WORK TASK: Write out each line of the entries exactly, starting at the first and finishing with the line that contains "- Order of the".

Start of MATERIAL FOR THE TASK

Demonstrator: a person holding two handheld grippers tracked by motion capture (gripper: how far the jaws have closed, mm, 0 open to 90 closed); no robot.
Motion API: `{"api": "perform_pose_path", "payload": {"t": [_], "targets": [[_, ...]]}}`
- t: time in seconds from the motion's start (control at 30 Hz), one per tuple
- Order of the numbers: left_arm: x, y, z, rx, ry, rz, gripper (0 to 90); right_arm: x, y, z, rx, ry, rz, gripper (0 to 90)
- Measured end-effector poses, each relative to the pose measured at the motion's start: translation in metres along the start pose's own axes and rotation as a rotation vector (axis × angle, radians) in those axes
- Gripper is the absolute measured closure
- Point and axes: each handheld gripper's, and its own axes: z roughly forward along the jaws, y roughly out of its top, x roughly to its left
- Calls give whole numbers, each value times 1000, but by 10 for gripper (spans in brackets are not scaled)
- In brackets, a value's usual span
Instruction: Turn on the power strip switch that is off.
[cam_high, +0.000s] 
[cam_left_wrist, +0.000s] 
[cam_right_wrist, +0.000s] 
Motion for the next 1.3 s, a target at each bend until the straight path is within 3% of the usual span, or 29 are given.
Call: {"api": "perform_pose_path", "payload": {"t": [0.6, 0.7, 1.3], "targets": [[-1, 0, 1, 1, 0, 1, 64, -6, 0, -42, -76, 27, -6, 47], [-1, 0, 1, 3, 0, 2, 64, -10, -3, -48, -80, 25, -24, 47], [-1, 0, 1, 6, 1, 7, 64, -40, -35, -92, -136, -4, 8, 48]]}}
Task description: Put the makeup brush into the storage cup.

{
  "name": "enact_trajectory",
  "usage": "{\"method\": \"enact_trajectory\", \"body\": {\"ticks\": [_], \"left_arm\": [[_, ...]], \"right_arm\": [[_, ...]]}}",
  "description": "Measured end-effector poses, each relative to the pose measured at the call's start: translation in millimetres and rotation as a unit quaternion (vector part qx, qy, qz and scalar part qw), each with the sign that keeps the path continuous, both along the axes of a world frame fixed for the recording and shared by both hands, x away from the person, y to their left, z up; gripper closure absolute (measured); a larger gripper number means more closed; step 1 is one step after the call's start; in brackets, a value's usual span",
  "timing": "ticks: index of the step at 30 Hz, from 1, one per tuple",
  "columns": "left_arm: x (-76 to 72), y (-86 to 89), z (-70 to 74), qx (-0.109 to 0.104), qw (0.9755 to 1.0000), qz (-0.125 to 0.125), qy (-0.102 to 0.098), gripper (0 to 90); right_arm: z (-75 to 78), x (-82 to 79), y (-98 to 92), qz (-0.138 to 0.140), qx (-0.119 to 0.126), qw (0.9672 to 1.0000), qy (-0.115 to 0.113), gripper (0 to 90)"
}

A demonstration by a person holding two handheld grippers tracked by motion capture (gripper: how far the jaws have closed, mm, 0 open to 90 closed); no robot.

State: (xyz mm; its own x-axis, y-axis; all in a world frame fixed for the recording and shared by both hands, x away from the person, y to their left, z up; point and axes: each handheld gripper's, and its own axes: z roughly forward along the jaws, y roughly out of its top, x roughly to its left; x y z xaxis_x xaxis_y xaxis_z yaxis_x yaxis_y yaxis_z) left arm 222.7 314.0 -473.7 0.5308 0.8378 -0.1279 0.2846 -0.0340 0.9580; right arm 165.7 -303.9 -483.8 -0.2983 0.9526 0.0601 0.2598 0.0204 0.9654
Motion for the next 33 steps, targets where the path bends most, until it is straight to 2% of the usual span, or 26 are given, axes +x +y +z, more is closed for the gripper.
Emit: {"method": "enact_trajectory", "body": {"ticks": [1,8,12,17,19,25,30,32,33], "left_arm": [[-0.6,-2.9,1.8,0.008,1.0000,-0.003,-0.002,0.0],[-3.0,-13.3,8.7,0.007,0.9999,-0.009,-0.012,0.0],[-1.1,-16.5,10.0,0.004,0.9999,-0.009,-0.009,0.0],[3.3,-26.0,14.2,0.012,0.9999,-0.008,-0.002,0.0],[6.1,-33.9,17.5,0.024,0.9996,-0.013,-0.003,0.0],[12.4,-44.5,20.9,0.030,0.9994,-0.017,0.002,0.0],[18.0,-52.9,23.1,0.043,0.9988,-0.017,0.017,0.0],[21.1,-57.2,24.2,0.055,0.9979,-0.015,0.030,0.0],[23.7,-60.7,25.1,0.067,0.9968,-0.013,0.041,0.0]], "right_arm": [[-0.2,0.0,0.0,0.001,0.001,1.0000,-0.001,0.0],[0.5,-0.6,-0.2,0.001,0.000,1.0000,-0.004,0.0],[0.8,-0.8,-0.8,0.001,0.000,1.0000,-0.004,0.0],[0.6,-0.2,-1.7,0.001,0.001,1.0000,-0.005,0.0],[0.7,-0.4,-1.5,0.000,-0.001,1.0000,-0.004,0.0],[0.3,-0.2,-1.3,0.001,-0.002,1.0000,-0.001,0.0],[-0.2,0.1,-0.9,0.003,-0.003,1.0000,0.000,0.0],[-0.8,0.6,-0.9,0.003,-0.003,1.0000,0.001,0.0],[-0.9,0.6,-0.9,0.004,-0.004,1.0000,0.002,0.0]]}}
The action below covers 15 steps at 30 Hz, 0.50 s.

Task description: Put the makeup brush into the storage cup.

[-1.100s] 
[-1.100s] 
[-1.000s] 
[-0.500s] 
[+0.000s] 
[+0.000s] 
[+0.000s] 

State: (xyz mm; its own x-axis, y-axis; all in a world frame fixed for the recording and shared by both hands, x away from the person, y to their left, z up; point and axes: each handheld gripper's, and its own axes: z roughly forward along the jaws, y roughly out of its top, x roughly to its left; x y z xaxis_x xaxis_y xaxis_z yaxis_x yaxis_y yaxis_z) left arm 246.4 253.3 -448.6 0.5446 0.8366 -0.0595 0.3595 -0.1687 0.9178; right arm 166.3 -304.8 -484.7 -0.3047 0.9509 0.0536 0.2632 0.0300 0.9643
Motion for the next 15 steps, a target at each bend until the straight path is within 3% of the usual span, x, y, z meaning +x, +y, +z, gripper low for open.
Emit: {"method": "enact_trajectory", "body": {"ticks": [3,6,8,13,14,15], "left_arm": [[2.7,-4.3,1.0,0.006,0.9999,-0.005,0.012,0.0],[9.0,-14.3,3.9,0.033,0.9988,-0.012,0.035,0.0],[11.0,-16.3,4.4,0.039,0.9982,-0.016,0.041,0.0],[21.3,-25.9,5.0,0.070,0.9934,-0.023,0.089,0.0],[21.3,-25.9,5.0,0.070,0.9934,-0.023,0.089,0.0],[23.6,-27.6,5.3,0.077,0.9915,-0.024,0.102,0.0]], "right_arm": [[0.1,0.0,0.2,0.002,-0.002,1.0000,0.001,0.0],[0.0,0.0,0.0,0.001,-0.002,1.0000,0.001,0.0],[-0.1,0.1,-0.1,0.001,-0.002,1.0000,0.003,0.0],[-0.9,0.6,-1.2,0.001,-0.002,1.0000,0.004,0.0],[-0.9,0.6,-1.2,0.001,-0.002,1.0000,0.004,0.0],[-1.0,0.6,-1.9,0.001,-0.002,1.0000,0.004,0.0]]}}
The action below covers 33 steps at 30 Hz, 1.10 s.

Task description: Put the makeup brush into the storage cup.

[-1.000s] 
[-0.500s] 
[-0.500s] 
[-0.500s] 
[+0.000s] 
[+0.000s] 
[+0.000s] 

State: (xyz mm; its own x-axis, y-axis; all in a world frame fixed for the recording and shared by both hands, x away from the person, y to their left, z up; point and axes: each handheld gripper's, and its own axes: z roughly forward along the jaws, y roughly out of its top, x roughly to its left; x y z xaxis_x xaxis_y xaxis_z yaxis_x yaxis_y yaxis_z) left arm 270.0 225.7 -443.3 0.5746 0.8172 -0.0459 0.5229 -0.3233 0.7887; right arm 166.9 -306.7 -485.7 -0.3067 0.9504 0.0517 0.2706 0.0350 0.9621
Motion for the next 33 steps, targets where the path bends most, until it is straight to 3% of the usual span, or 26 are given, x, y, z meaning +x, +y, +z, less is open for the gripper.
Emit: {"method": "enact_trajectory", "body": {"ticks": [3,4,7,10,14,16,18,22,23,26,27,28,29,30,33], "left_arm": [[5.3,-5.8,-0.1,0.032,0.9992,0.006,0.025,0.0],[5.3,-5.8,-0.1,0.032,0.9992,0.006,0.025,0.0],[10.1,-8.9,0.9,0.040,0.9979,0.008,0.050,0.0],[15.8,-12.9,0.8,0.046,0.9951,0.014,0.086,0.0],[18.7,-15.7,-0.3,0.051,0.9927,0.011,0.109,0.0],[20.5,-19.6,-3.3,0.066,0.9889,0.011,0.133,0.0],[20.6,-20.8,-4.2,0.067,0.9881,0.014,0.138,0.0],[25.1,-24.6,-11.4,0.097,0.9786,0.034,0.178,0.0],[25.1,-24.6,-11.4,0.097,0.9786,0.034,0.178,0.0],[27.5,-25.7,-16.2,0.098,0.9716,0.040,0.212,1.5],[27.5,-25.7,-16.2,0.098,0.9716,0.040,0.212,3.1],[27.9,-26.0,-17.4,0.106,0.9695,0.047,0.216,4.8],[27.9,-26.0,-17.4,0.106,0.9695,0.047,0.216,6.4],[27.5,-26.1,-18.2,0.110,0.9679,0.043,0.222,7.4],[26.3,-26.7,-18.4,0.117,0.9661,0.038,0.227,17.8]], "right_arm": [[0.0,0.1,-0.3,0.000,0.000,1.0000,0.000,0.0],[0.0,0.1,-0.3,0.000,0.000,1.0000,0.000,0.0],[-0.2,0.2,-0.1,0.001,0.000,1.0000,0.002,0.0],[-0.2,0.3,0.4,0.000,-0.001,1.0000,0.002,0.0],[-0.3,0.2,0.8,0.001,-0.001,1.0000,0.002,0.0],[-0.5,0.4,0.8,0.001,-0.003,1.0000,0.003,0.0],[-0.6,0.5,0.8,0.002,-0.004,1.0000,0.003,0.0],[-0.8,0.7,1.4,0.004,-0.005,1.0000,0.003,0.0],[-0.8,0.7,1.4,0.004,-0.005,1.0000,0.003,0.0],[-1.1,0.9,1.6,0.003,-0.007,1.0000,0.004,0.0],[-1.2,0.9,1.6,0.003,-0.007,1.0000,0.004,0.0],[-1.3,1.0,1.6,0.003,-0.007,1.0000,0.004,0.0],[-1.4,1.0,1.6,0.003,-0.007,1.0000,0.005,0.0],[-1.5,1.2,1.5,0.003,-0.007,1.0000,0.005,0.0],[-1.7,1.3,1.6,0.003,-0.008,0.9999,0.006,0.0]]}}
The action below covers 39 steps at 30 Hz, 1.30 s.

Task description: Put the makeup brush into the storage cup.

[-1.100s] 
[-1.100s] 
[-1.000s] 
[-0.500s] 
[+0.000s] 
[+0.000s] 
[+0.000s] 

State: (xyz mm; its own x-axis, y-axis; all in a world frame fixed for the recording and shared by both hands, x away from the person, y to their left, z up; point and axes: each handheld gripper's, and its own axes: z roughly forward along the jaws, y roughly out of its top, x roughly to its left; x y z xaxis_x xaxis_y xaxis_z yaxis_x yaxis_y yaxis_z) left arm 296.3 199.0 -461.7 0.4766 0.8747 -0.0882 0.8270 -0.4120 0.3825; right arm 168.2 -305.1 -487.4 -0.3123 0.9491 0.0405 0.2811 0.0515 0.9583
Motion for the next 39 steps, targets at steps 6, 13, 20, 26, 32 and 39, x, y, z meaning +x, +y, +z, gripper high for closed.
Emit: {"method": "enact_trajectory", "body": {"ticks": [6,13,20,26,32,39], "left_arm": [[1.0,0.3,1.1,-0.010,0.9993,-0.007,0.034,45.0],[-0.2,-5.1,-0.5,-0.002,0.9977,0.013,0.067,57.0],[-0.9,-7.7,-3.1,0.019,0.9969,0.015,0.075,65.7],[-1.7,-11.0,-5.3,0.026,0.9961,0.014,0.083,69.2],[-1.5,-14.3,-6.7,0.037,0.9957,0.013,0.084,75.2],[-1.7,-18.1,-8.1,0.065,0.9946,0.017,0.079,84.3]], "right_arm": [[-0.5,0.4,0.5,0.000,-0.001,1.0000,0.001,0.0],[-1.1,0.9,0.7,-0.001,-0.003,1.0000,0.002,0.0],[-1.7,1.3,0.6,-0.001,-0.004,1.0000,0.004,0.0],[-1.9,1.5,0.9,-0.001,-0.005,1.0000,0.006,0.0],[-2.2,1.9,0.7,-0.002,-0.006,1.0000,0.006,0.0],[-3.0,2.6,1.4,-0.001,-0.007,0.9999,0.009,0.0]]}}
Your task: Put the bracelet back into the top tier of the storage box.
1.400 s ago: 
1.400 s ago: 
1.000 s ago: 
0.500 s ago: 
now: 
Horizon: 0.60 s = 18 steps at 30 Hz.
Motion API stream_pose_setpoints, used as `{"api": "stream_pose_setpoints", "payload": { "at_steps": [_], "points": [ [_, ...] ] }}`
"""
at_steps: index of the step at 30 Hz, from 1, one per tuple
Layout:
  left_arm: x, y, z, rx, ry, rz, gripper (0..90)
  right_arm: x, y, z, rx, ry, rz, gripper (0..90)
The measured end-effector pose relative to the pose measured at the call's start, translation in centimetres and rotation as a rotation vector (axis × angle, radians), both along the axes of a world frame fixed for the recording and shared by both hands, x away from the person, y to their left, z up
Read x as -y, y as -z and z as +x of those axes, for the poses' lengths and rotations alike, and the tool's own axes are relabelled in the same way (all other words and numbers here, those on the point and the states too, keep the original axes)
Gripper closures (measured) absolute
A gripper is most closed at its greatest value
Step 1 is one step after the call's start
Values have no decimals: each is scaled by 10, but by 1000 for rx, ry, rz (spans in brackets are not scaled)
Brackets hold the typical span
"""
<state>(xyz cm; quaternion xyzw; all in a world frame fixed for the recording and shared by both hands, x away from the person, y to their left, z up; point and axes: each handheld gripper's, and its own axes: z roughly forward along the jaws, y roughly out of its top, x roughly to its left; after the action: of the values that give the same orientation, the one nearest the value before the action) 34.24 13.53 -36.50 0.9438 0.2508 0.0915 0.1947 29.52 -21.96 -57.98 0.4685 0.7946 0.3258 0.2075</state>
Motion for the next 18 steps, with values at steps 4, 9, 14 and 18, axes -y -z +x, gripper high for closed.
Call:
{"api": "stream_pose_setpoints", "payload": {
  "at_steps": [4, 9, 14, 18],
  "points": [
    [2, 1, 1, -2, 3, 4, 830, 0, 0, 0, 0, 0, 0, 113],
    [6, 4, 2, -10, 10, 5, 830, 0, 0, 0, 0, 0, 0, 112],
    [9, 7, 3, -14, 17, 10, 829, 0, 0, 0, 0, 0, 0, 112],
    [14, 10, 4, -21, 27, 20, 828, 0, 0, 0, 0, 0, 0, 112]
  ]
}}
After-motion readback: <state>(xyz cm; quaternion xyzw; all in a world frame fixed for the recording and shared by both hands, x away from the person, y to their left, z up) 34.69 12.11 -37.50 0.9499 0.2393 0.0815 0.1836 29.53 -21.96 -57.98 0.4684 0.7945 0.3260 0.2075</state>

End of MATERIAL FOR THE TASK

TASK OUTPUT:
Demonstrator: a person holding two handheld grippers tracked by motion capture (gripper: how far the jaws have closed, mm, 0 open to 90 closed); no robot.
Motion API: `{"api": "perform_pose_path", "payload": {"t": [_], "targets": [[_, ...]]}}`
- t: time in seconds from the motion's start (control at 30 Hz), one per tuple
- Order of the numbers: left_arm: x, y, z, rx, ry, rz, gripper (0 to 90); right_arm: x, y, z, rx, ry, rz, gripper (0 to 90)

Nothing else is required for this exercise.